Why The Weird Girl Has To Be Wrong In "Age Of Ultron"

    "That little witch is messin' with your mind." WARNING: Spoilers ahead for Avengers: Age of Ultron.

    When the Avengers' girl Friday, Maria Hill (Cobie Smulders), explains the superhero twins Pietro (Aaron Taylor-Johnson) and Wanda Maximoff (Elizabeth Olsen) in Avengers: Age of Ultron, she says, "He's fast, and she's weird."

    Pietro has an easily understood power — he is really, really fast — but Wanda is an unquantifiable element. Her "weirdness" is her telekinesis and her ability to manipulate thoughts and read minds. And that makes her unfathomably threatening. As the super-villainous Ultron (James Spader) tells Wanda, he and Pietro can hurt the Avengers, "but you will tear them apart from the inside."

    Like Ultron, Wanda and her brother see through the Avengers: The two of them hate the team because a weapon made by Tony Stark's (Robert Downey Jr.) company killed their parents and almost killed them, too. Ultron tells the band of heroes in the beginning of the movie, "You're all killers." (He's right.) "You want to protect the world, but you don't want it to change." (Also true!)
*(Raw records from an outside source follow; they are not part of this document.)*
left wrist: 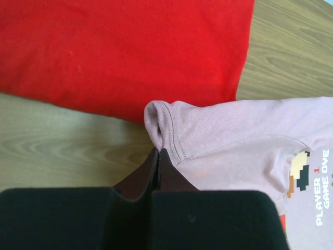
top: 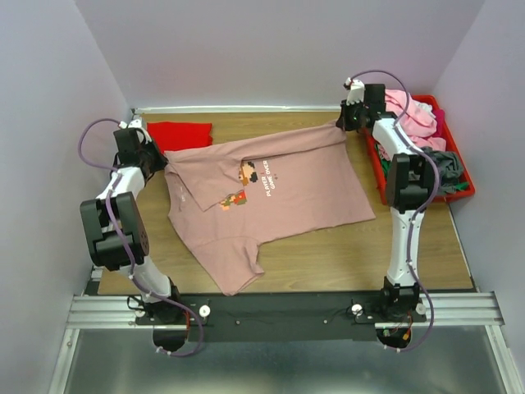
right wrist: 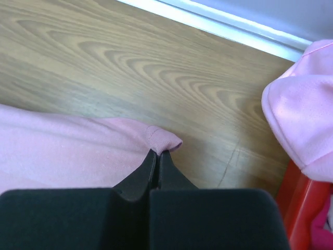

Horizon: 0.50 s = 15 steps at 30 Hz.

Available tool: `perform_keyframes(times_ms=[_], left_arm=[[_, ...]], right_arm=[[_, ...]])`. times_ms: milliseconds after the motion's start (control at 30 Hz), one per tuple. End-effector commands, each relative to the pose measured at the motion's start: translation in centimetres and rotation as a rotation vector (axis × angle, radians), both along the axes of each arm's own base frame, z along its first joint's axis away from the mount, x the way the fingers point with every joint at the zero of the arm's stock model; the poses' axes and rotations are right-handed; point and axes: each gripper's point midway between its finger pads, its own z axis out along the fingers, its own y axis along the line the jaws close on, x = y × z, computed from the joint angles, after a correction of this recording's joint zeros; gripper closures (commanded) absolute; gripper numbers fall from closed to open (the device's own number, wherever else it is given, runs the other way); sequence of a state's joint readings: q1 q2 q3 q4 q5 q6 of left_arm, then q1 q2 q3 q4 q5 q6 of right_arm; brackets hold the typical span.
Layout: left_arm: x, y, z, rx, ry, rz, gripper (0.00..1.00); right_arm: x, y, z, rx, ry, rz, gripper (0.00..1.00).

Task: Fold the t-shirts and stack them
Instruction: Fold the tshirt

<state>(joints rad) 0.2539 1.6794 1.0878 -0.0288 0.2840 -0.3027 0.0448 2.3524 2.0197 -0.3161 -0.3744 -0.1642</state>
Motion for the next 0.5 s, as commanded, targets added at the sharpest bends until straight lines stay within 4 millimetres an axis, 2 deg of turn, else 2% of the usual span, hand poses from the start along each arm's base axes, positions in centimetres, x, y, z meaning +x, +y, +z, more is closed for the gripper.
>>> perform_keyframes(times_ms=[0, 67, 233, 267, 300, 333, 367, 400, 433, 467], left_arm=[[2.5, 0.6, 0.7, 0.009, -0.036, 0.003, 1.00], [3.7, 1.1, 1.2, 0.012, -0.050, 0.007, 1.00], [6.5, 1.8, 1.5, 0.027, -0.051, 0.004, 1.00], [6.9, 1.8, 1.5, 0.029, -0.046, 0.004, 0.93], [6.9, 2.1, 1.5, 0.035, -0.028, 0.015, 0.82], [7.3, 2.9, 2.2, 0.059, -0.020, 0.052, 0.65], [7.7, 3.2, 3.1, 0.076, -0.040, 0.064, 0.60], [7.5, 3.5, 3.5, 0.083, -0.024, 0.076, 0.55], [7.6, 3.8, 4.1, 0.096, -0.024, 0.090, 0.54], [7.6, 4.4, 6.0, 0.122, -0.049, 0.116, 0.52]], right_arm=[[2.3, -0.9, -1.4, -0.019, -0.007, -0.062, 0.99], [2.8, -1.0, -2.3, -0.016, -0.001, -0.071, 0.99], [4.6, -0.6, -1.7, 0.003, -0.041, -0.071, 0.99], [4.7, -0.5, -1.8, 0.004, -0.043, -0.068, 0.96], [5.0, -0.3, -1.2, 0.004, -0.059, -0.064, 0.86], [5.1, -0.2, -0.7, 0.000, -0.072, -0.060, 0.53], [5.2, -0.2, -0.2, 0.001, -0.081, -0.059, 0.40], [5.3, -0.1, 0.3, -0.005, -0.091, -0.057, 0.31], [5.3, -0.1, 1.9, -0.005, -0.116, -0.056, 0.23], [5.3, -0.2, 2.5, -0.007, -0.125, -0.058, 0.15]])
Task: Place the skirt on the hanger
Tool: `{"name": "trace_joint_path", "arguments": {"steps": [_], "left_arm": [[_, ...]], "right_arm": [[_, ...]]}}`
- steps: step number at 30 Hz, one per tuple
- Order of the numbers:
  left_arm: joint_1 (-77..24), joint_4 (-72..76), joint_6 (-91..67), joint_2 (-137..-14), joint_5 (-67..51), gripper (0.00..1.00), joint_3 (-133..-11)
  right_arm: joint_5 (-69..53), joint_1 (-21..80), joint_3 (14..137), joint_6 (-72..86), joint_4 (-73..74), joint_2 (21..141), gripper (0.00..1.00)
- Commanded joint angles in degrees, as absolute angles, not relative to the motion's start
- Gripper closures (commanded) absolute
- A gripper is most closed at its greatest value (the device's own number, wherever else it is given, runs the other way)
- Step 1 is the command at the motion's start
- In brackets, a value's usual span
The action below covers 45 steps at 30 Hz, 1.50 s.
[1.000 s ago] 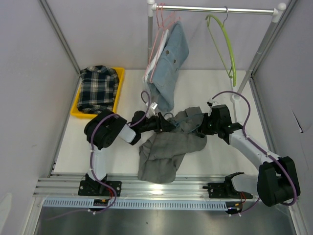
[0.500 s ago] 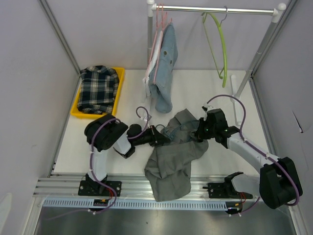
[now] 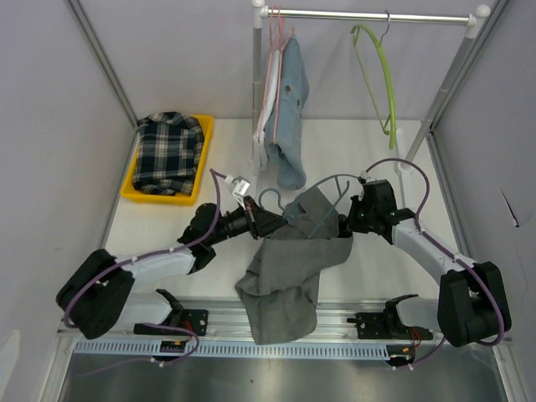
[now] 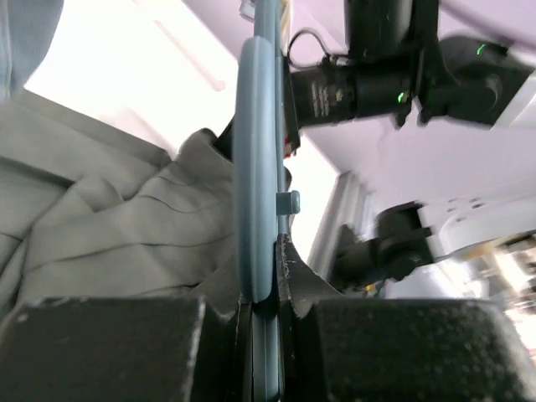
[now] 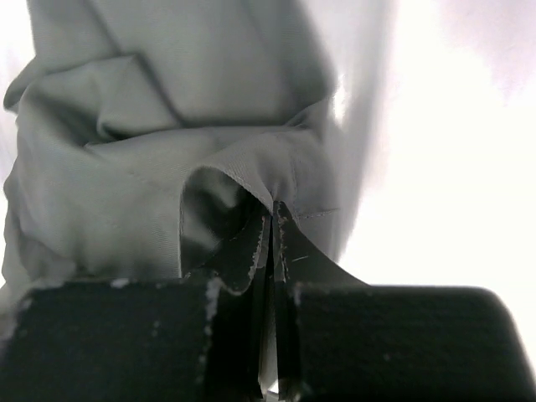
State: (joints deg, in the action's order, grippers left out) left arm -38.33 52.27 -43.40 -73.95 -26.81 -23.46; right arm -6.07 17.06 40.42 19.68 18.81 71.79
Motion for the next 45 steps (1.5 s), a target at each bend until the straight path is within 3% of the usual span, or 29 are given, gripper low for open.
{"name": "trace_joint_path", "arguments": {"steps": [1, 7, 13, 23, 45], "left_arm": [[-40.4, 27.8, -28.1, -68.9, -21.9, 1.00, -31.4], [-45.0, 4.2, -17.0, -64.4, -12.7, 1.00, -37.5], [-46.8, -5.8, -12.9, -60.3, -6.7, 1.00, -39.4], [-49.7, -8.1, -8.9, -56.3, -5.9, 1.00, -40.2], [-60.8, -22.2, -0.7, -70.5, 1.9, 1.00, -52.5]], "right_arm": [[-6.4, 15.6, 45.0, 20.0, 18.9, 73.0, 1.00], [-7.0, 13.6, 48.3, 20.9, 19.6, 72.9, 1.00], [-9.0, 11.2, 50.2, 21.4, 20.0, 73.4, 1.00], [-9.8, 9.7, 52.1, 20.1, 20.6, 75.1, 1.00], [-9.5, 9.5, 55.7, 18.4, 22.3, 76.6, 1.00]]}}
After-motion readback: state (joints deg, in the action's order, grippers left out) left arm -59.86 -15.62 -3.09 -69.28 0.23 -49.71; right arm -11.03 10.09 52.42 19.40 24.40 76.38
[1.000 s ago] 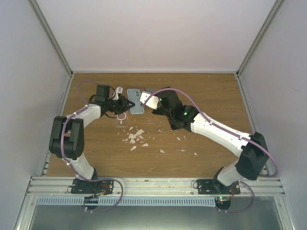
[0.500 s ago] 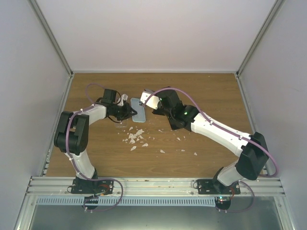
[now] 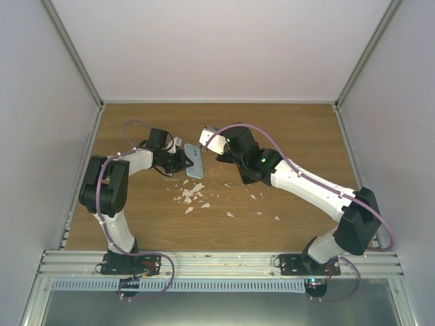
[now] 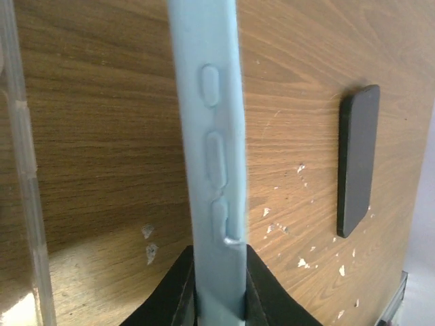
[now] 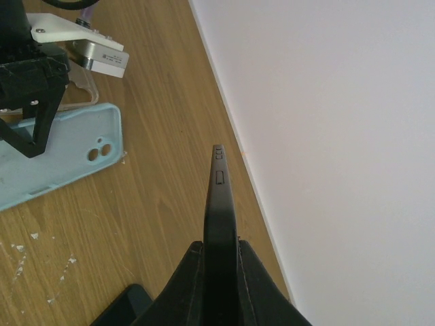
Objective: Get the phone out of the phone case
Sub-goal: Place the phone case at the center of the board.
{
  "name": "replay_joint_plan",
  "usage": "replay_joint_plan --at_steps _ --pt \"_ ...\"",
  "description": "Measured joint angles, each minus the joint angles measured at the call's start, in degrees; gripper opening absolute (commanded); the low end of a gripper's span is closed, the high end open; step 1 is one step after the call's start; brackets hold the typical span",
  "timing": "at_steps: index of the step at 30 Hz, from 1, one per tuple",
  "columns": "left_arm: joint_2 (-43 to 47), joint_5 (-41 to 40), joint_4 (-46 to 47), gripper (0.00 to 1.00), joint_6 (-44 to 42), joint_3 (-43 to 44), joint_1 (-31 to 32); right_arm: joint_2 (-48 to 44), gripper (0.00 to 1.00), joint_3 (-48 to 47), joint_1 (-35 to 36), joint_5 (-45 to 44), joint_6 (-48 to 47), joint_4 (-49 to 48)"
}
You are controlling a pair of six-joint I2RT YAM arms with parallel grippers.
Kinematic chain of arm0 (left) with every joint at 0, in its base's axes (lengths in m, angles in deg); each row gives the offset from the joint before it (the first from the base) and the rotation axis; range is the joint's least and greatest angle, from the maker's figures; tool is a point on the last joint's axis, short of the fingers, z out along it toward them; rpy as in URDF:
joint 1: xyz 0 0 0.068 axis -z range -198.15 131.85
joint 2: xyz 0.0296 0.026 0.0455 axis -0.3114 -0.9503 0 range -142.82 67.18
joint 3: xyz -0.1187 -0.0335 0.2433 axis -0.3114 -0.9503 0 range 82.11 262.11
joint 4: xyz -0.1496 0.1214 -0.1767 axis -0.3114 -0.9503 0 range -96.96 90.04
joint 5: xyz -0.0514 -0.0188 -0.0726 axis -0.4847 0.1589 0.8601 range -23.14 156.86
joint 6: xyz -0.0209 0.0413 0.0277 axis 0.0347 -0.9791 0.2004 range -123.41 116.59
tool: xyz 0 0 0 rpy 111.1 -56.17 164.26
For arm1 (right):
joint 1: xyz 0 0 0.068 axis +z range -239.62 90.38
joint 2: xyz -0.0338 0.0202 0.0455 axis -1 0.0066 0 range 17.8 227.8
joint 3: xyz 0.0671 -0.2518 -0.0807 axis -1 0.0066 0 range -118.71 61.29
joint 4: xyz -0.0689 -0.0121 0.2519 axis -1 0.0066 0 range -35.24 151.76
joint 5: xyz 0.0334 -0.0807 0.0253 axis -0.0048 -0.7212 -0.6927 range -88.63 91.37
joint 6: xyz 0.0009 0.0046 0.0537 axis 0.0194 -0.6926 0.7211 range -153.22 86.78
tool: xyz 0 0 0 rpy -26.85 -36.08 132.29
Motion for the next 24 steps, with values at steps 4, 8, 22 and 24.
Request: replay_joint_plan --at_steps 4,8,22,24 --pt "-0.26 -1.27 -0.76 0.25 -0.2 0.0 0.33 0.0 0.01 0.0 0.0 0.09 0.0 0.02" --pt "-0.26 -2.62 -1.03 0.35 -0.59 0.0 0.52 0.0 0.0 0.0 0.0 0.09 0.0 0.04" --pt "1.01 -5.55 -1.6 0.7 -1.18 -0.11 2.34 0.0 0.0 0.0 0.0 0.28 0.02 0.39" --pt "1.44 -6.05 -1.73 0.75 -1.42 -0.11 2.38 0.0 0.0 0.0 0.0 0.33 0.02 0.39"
    After Ultron's true plans are revealed in Age of Ultron, now in theaters — he wants to destroy not just the Avengers, but the whole world — Wanda is forced to choose the lesser of two evils, and she becomes an Avenger.

    Wanda, at least at first, saw another option. She joined HYDRA with her brother to take down Stark and his war profiteer policing enterprise; she sees the Avengers' hypocrisy. In her first scene, she openly defies orders and fights the Avengers because she understands what a disruptive force she and her brother are. She is better than the people she works for, and she doesn't automatically respect authority. Wanda is a creative thinker, who, against her brother's judgment, strategically allows Stark to take a mystical weapon, because she sees Stark's fears will cause him to gravely misuse it. When Ultron asks her to join him, she accepts. Here is a robot, she thinks, who can help me end the Avengers, and who recognizes my worth. She sees alternatives everywhere.

    But when she betrays Ultron and joins the Avengers, she says, "What choice do we have?"

    And that's the problem: There are so few choices in the superhero world, and there is a special lack of choices for Wanda, who is, in some ways, even more threatening than Ultron himself, and thus needs to be neutralized. Unlike Ultron, her "fuck the police" attitude isn't grounded in homicidal mania. This witch just really hates state-sanctioned violence. And if that kind of attitude is allowed to stand, what would become of the moral order of the Marvel movie universe?!

    Her situation is reminiscent of the beginning of European prosecution of "witches," coinciding with the government deciding "population" was its business. The crimes of witches were often crimes of reproduction — infanticide, abortion, birth control. Women were assigned an imaginary power — witchcraft! — in order to stoke fear, crush them, and deprive them of real power. In a similar way, Olsen's Scarlet Witch is given power — mind-reader and mind-manipulator — only to have it rhetorically diminished ("That little witch is messin' with your mind") and subsumed under the dominant team.

    For all the recent talk of "strong female characters," it is disappointing that the only female character in this movie with an original thought in her head turns out to be just like everybody else.